GIOKOS: Nick, you have rightly reminded the viewers that there are tens of thousands of people still trapped in Mariupol and Azovstal steel plant, of
course, such an important story that we have been covering.
And I guess the question now is, how many more people need to leave?
Do you think from your understanding, that all 106 have arrived?
Is this a number that we are anticipating?
Are there more people that should be coming through from the plant?
WALSH: Yes, certainly there are hundreds still to be within Azovstal. We don't have a precise number, 100, 200 have been suggested. Some of those
will be women and children. Some of those will also appear to -- that there are some wounded Ukrainian soldiers still in there.
It is unclear if those military injured are a part of any mechanism that may be used here. At this point, it is not appear to be the case. But the
people emerging on these buses are obviously the most severely at need, the ones who endured those weeks in the darkness.
And I'm just pointing out, still blinking. One woman in her 70s, when she came out, at seeing this kind of sunlight, just said it was, frankly, hard
to see at this stage.
GIOKOS: Yes, Nick, I saw an emotional response from one of the women that you spoke to. She was saying, I don't know where to go now. I don't know
what my life holds from here on. I am seeing behind you the Red Cross. I see people on the ground trying to assist with what they can.

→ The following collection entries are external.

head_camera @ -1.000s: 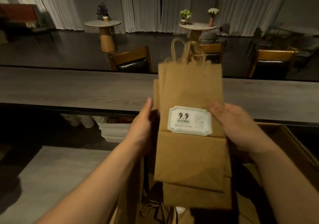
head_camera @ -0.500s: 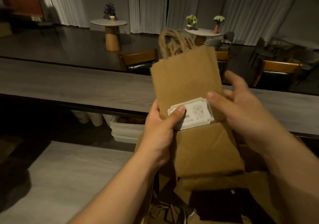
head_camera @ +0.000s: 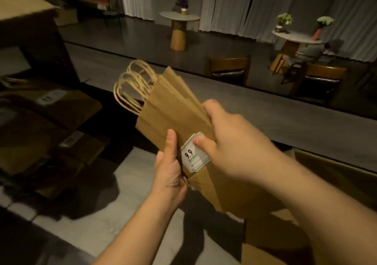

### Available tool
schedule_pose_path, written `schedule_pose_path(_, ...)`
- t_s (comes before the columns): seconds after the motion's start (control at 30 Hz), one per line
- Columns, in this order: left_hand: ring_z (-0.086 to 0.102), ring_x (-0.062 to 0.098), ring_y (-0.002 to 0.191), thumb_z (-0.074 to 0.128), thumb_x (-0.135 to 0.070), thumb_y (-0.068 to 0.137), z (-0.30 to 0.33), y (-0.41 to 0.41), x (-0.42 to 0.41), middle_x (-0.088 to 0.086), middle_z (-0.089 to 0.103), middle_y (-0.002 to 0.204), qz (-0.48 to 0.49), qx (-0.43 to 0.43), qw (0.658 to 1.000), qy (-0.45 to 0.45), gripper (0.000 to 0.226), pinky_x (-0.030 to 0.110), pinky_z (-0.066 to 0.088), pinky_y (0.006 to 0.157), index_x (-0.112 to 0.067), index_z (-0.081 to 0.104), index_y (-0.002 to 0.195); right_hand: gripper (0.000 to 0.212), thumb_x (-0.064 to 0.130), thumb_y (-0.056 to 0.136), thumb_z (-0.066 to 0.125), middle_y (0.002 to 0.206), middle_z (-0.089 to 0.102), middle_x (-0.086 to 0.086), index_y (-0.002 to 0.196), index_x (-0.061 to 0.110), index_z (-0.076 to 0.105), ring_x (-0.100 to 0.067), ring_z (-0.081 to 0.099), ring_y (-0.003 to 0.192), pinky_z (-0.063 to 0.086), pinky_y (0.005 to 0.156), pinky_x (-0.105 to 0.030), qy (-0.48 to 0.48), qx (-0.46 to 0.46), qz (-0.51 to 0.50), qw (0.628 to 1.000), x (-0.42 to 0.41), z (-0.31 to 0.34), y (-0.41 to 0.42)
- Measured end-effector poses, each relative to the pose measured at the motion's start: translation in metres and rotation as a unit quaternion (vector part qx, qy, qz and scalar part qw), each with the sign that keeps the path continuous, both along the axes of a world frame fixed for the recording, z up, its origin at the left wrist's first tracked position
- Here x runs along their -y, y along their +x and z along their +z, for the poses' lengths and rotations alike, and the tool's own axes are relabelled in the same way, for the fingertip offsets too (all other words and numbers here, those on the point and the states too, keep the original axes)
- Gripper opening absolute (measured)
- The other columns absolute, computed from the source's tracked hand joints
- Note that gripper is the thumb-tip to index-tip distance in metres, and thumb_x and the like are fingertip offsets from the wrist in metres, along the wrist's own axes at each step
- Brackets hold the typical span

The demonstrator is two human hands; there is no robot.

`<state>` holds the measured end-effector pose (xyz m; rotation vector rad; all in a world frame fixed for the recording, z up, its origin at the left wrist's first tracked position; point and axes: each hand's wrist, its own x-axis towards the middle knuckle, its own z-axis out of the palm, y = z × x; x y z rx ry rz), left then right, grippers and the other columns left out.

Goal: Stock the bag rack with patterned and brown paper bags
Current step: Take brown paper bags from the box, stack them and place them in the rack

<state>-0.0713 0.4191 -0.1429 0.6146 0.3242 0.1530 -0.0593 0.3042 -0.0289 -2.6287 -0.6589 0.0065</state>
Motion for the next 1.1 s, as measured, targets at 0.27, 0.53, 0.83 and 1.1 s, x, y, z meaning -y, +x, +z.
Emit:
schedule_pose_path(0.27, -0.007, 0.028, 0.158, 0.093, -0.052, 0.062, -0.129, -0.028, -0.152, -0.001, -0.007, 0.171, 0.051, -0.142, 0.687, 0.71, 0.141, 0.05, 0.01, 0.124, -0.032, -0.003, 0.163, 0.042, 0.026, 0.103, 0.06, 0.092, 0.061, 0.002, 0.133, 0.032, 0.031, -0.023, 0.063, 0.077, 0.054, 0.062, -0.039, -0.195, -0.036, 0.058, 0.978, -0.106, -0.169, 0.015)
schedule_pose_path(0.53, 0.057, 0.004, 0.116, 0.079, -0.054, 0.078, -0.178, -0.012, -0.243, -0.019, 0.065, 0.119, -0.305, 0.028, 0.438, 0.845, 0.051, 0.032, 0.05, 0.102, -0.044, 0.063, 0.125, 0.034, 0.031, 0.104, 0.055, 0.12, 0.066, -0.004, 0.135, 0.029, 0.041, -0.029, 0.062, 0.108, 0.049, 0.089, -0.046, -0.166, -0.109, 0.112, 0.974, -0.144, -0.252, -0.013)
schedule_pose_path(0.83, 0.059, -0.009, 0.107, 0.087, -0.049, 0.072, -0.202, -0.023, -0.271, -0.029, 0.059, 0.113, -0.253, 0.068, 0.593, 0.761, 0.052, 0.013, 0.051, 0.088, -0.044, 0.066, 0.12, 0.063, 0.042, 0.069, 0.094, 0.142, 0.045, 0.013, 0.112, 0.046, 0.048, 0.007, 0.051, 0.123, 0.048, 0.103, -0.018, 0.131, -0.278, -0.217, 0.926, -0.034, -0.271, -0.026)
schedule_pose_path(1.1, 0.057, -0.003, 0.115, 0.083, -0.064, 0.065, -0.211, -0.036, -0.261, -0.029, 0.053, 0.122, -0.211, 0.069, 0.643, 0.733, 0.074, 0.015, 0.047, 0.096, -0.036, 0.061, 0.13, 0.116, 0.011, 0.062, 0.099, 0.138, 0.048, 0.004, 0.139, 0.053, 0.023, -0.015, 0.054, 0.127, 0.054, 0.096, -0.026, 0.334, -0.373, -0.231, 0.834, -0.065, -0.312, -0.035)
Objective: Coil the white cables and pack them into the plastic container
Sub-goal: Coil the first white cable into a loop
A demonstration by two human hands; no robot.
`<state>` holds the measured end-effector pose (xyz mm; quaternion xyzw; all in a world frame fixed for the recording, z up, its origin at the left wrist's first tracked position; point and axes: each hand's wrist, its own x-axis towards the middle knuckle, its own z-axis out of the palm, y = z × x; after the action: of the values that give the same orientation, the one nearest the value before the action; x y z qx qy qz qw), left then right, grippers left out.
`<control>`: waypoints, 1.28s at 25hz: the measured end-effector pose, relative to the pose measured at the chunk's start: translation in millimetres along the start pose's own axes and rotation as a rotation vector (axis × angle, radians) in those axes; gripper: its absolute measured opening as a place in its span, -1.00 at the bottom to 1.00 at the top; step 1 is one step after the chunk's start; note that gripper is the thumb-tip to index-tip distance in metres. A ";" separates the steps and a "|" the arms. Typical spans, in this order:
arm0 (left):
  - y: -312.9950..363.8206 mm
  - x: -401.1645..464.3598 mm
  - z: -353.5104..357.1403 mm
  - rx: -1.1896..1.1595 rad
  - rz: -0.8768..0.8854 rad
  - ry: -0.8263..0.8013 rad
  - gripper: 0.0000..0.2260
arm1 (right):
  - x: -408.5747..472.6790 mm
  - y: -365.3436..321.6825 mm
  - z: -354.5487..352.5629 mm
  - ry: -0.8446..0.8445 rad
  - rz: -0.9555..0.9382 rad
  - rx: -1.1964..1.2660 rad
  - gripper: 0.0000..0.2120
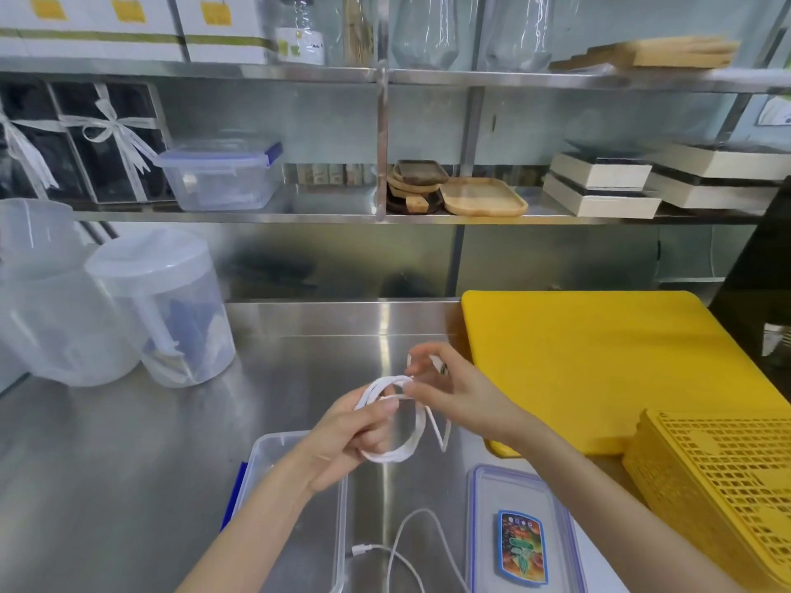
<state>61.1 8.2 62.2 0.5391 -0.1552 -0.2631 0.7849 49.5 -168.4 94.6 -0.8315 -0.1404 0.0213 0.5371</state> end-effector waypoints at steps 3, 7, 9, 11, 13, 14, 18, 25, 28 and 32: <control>-4.0 1.1 -4.8 -0.028 -0.013 0.005 -0.84 | -5.3 9.1 14.0 0.029 -0.059 -0.222 -0.58; -10.7 1.9 -7.8 0.049 -0.063 0.067 -0.90 | -4.7 13.4 14.9 0.138 -0.108 -0.205 -0.83; -14.9 0.6 -9.5 0.188 -0.052 0.104 -0.87 | -5.7 15.0 13.3 0.115 -0.100 -0.212 -0.91; -16.1 -1.6 -9.6 0.362 -0.005 0.123 -0.89 | -7.4 14.1 10.2 0.076 -0.085 -0.198 -0.89; -16.0 -5.2 -8.7 0.506 0.020 0.125 -0.86 | -8.6 14.1 5.6 0.040 -0.092 -0.161 -0.88; -15.8 -6.5 -7.5 0.548 0.017 0.109 -0.82 | -9.6 14.5 2.8 0.030 -0.090 -0.133 -0.87; -15.6 -10.4 -2.0 0.571 -0.001 0.088 -0.79 | -6.8 19.8 -2.2 0.029 0.075 0.166 -0.84; -26.2 -15.9 -5.6 0.571 -0.073 0.302 -0.70 | -20.4 32.2 7.4 0.398 -0.038 0.059 -0.66; -28.2 -17.5 -6.0 0.428 -0.062 0.292 -0.74 | -20.6 40.5 21.4 0.314 0.058 -0.053 -0.75; -28.8 -16.9 -3.4 0.406 -0.022 0.296 -0.76 | -24.1 45.3 39.5 0.192 0.208 -0.004 -0.76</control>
<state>42.1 12.6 35.0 0.7199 -0.0823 -0.1530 0.6720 28.6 -156.9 34.5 -0.8407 -0.0015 -0.0031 0.5415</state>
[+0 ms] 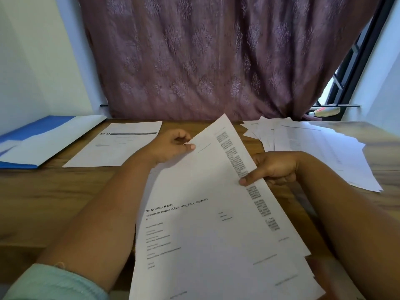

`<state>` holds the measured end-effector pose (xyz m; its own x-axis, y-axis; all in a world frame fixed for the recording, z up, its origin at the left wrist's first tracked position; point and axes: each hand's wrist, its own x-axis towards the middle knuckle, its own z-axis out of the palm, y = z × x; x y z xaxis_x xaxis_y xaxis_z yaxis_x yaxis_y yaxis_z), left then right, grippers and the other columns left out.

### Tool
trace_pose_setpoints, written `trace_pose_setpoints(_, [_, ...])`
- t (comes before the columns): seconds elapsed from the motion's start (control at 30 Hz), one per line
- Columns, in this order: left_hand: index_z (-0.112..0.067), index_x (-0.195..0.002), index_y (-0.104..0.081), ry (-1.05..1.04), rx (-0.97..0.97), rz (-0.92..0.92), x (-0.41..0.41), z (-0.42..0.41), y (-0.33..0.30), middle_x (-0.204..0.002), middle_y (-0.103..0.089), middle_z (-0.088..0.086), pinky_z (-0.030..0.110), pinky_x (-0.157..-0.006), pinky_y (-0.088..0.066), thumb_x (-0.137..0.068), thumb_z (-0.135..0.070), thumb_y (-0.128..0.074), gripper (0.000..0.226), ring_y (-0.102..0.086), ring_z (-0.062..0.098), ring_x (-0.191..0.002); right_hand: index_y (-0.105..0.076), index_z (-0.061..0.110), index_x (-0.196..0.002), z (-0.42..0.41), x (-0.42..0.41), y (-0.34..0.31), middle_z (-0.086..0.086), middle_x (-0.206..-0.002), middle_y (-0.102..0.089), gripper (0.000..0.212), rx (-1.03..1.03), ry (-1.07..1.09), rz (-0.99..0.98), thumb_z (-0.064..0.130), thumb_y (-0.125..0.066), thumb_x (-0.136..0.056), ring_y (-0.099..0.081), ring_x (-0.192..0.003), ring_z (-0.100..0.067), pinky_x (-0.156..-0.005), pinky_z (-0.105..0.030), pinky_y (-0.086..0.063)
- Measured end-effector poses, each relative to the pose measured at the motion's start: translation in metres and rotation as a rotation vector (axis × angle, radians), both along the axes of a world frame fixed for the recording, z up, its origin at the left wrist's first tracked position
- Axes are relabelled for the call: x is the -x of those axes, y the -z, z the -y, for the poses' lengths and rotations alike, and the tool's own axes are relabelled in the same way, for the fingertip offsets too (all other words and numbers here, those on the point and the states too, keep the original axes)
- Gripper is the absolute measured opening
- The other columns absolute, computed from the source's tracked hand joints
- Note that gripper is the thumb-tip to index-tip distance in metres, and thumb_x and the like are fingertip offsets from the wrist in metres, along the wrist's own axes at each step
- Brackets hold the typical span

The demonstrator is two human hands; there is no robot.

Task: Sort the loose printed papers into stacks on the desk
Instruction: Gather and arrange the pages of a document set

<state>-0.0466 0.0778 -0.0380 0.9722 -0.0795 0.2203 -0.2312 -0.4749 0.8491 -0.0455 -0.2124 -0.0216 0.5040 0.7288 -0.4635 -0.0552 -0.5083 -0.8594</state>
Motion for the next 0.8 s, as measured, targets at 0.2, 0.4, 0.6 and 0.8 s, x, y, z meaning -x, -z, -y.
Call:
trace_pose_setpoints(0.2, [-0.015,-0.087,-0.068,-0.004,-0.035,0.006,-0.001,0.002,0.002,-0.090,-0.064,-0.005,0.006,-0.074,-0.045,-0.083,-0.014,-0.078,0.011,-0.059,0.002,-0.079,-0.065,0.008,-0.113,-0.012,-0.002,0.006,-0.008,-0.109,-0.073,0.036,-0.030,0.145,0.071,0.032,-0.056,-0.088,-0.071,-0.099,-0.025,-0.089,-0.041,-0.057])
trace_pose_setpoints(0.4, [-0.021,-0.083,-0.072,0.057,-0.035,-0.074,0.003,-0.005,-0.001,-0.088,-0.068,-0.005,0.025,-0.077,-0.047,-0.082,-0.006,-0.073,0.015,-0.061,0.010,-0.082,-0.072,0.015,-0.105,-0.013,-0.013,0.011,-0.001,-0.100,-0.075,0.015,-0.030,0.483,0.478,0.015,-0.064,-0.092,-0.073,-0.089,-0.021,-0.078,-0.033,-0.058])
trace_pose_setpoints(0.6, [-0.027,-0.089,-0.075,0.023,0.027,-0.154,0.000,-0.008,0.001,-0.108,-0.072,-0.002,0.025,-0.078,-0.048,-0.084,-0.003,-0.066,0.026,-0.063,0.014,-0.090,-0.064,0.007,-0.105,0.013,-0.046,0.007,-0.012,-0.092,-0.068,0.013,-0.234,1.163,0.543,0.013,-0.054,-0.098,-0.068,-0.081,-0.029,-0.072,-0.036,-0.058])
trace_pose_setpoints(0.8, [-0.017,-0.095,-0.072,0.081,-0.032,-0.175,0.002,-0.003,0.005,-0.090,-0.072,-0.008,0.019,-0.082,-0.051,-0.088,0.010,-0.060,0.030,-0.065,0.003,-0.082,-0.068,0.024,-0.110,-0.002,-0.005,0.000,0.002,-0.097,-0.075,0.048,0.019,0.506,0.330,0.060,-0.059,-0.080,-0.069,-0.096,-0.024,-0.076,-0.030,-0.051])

Do we have any understanding of where the people are going to be staying in Zaporizhzhya right now and being assisted there before they move on to
another city, do we know about what route they will be taking and how they're being assisted in understanding where to from here?
WALSH: Yes, Ukraine has a substantial resettlement program for those trying to flee from here. And these people will become a part of that. The
United Nations, UNICEF are here and the Red Cross as well. And we do know there's obviously, a mechanism established here.
A tent over there, where they'll begin to get their aid. We see buses prepared to take them off elsewhere. So clearly, there will be mechanisms
in place to ensure they have someone to go as they move on.
But as of now, I think there's just a sense of relief coupled with trying to digest the extraordinary barbarity they have been seeing over the past
GIOKOS: Yes, I can only imagine. And for you as well, to witness this. You've spoken to so many of these people. They have been enormously
impacted. You've seen unprecedented sacrifices that have been made.
I guess the question now is -- what kind of information will we get out of the experience in Azovstal?
It's a big concern about the soldiers and what is their fate?
And, of course, importantly, continuing the conversations to keep these evacuation efforts going, both sides deciding on when and how that will
WALSH: Yes, look. This has been an entire exercise, an operation where trust has been utterly lacking. And frankly, from the Russian military,
many more you would expect to allow civilians in this number out through a humanitarian corridor. That has been absent.
The fact that these 106, not the only ones to get out. We have seen slowly over the past days, a number of people coming here of their own auspices,
on their own steam just to get themselves out. But their journey has been torturous through Russian checkpoints, multiple numbers of those.
WALSH: Up toward Donetsk (ph), which is what we've seen up there. We've seen actually some people emerging from here. The last big Russian held
town, people today saying they have been shelling around that.
And here the buses now are beginning to move on and people slowly telling their stories. But a scene of certainly relief for those who have got out.
But also to, this kind of a shock, frankly, that they have been through these two months underground.
And here we have another bus about to move off.
GIOKOS: Tell me how many buses you have seen arrive.
Are they going to be going back to pick up more evacuees?
Do we have an idea of the logistics here, Nick?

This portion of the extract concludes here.